_About this exercise_
Would you please give all the lines below again, exactly as they stand?

# # # #

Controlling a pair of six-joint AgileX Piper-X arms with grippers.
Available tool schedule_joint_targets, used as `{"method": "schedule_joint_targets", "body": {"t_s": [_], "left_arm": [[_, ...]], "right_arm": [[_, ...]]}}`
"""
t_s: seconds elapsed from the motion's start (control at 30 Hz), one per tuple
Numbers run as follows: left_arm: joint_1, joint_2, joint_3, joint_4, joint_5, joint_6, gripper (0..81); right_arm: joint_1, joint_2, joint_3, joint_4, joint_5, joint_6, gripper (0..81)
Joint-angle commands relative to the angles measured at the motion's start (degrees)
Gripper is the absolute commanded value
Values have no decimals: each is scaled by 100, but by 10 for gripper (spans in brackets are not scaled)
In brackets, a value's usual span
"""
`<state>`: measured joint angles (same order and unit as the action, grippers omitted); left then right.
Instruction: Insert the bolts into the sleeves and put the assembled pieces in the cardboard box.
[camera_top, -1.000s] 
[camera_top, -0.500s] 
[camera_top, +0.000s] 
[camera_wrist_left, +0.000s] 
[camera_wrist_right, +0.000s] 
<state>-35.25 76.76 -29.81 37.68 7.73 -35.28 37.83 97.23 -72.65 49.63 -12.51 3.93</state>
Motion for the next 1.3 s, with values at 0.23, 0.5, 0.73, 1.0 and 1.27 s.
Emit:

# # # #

_Response box_
Controlling a pair of six-joint AgileX Piper-X arms with grippers.
Available tool schedule_joint_targets, used as `{"method": "schedule_joint_targets", "body": {"t_s": [_], "left_arm": [[_, ...]], "right_arm": [[_, ...]]}}`
"""
t_s: seconds elapsed from the motion's start (control at 30 Hz), one per tuple
Numbers run as follows: left_arm: joint_1, joint_2, joint_3, joint_4, joint_5, joint_6, gripper (0..81); right_arm: joint_1, joint_2, joint_3, joint_4, joint_5, joint_6, gripper (0..81)
Joint-angle commands relative to the angles measured at the motion's start (degrees)
Gripper is the absolute commanded value
Values have no decimals: each is scaled by 100, but by 10 for gripper (spans in brackets are not scaled)
In brackets, a value's usual span
"""
`<state>`: measured joint angles (same order and unit as the action, grippers omitted); left then right.
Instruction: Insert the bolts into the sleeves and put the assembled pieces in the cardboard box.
[camera_top, -1.000s] 
[camera_top, -0.500s] 
[camera_top, +0.000s] 
[camera_wrist_left, +0.000s] 
[camera_wrist_right, +0.000s] 
<state>-35.25 76.76 -29.81 37.68 7.73 -35.28 37.83 97.23 -72.65 49.63 -12.51 3.93</state>
Motion for the next 1.3 s, with values at 0.23, 0.5, 0.73, 1.0 and 1.27 s.
Emit:

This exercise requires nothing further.